Data engineers inhabit a booming industry where job descriptions shift just as quickly as new data tools hit the market. Far from being a cause for concern, this is actually a good thing. 

We’ll never stop needing highly technical data people. As we devise ways to automate the tedious aspects of data engineering, their responsibilities will shift, and ultimately, opportunities will become more complex and diverse. 

To see where we’ve been and where we may be headed, let’s dive into data engineering’s past, present, and future. 

A brief history of data engineering

Let’s start with a simple question: what exactly is a data engineer, and what do they do? 

In rough terms, data engineers make sure that the data an organization needs is available for analysis and can be used to reliably meet business objectives. 

It’s a technical role that exploded in popularity during the latter half of the 2010s. To understand what the job has really meant during the ensuing years, and to understand its future, we need a quick historical primer.

The rise of data engineering more or less parallels the rise of “big data” (in other words, data as we know it today) and the resulting boom in tooling. 

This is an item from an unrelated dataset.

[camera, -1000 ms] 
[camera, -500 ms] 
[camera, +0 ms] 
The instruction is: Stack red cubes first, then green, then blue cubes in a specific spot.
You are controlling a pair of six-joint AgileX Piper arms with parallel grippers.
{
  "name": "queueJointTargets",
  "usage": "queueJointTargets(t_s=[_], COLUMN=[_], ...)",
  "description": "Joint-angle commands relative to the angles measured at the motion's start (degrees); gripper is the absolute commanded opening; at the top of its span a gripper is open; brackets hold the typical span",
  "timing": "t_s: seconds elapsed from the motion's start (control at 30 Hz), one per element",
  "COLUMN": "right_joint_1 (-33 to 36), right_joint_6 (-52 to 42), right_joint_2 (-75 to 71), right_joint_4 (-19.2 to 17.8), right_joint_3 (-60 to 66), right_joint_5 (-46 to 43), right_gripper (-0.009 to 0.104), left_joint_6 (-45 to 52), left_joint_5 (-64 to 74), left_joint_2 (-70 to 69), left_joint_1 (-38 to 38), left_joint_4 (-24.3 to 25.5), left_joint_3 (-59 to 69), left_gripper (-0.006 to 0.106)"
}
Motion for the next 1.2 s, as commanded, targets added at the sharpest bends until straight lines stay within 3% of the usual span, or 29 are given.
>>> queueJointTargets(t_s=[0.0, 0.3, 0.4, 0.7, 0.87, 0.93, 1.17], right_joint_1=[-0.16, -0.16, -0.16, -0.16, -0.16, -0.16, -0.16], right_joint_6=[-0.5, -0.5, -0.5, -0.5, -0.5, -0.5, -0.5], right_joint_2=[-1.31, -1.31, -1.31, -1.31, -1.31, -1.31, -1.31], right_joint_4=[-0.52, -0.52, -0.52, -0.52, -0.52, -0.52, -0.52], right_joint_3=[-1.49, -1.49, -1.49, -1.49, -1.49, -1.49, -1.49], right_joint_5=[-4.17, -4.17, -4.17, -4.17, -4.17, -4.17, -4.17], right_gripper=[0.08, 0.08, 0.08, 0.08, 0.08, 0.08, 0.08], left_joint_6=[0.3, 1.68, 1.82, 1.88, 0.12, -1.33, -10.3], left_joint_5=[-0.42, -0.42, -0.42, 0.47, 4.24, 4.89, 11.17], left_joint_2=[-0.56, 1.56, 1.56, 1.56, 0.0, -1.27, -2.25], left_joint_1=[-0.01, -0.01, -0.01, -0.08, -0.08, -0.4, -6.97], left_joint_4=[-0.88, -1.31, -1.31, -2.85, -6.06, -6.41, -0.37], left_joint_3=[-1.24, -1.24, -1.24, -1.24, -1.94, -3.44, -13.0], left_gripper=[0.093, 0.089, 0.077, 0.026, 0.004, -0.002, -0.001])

Prior to 2010, data engineering was more or less an unknown concept, and data itself lay mostly under the purview of a given organization’s IT department. Things began to change rapidly throughout the 2010s. Data systems like Hadoop, and later Kafka, AirFlow, and others, originated at tech giants and grew legs. OLAP warehouses like Redshift and Snowflake powered analytics at a scale previously thought impossible, and business demands for powerful data-driven insights became the norm. However, getting ahold of accurate, complete, clean data for analysis was no longer such a simple matter.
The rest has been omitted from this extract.